HACKER Q&A
📣 s_r_n

Transformer alternatives that could have emergent properties when scaled


I am trying to identify model architecture candidates that could, like transformers, have "emergent" properties when they are scaled (see https://arxiv.org/abs/2206.07682).

Some contenders I already know about are:

* Monarch Mixer (https://arxiv.org/pdf/2111.00396.pdf)

* Hyena (https://hazyresearch.stanford.edu/blog/2023-03-07-hyena)

Thanks for your help.


  👤 PaulHoule Accepted Answer ✓
Are those really “transformer alternatives?” or just different ways to implement transformers by replacing parts of transformers with alternate parts?

👤 adf343fgfdg
Most probably, in time we will find that most models capable of "free speak" and deep reasoning, have properties that in biological entities we strongly associate with "conscious thinking".

There's a chance that even relatively weak systems with strong dinamic adaptability (capable of hundreds to thousands of decisions, that would be kind of a pedestrian reasoning capability, but reasoning capability anyway), are capable of some emergence related to "human consciusness". Advanced HFT systems could have been, then, capable of "conscius thinking" back in 2010. And we could not have noticed (or maybe some people noticed it and continued that line of research in strong stealth mode, advancing the capability of emergence in the models we saw just popping up out of the blue..), but I'm loosing the point..

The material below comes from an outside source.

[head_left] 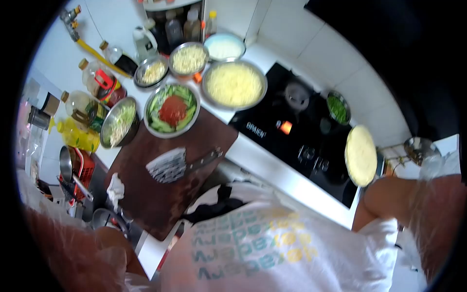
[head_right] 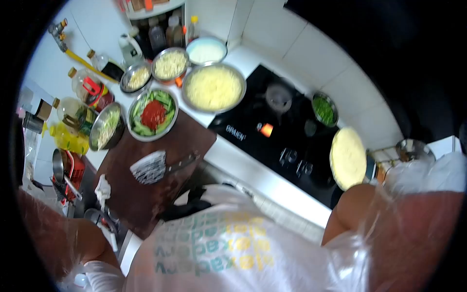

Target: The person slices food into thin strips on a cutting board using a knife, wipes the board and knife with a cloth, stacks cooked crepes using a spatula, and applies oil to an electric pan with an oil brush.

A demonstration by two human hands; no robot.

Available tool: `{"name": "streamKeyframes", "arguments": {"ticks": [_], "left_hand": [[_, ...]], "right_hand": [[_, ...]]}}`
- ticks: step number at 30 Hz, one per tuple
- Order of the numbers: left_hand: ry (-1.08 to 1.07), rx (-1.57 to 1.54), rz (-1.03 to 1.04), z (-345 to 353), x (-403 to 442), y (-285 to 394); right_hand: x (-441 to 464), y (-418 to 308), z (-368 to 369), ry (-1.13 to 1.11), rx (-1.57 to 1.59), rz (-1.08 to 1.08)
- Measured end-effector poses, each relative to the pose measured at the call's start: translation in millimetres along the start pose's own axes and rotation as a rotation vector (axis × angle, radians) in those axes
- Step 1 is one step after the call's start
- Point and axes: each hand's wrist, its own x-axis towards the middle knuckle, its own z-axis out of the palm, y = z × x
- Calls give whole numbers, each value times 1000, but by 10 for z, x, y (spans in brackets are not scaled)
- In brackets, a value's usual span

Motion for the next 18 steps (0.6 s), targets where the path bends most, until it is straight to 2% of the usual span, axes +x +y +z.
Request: {"name": "streamKeyframes", "arguments": {"ticks": [18], "left_hand": [[-23,75,54,290,484,197]], "right_hand": [[-447,203,-557,159,-46,15]]}}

We, as humans, tend to correlate "consciusness" with a pseudo-continuous state of mind or mood, which most probably isn't real. More probably most humans have an exceedingly capable "auto-pilot mode" state, in which they can operate most of the time when they're dealing with repetitive tasks, and consciusness is just an esporadic event, emerging - properly speaking and correlating it with similar states in AI - just when it's required by some contexts.

Thinking models as systema capable of running the "human software", which is our - as biological entities - programming: the human language and its asociated cognitive maps, obviously could replicate the human traits intrinsecally embedded in the software.

The pseudo-continous state of "consciusness" is one of them, and some flaws "detected" as "non-self-conscius thinking" and/or hallucinations are probably just what you can see daily in every human in the planet: you just can random ask anyone out of the blue "what are you doing" and be marvellous that most people a second or three to actually engage "consciousness" and explain to you why they're there and what they're doing.

That latency to switch from autonomous behavior to conscius thinking is what would be the next frontier for AI: how many complex task - even talking - could somehow be relayed to "non conscius" but intelligent cognitive processing in models.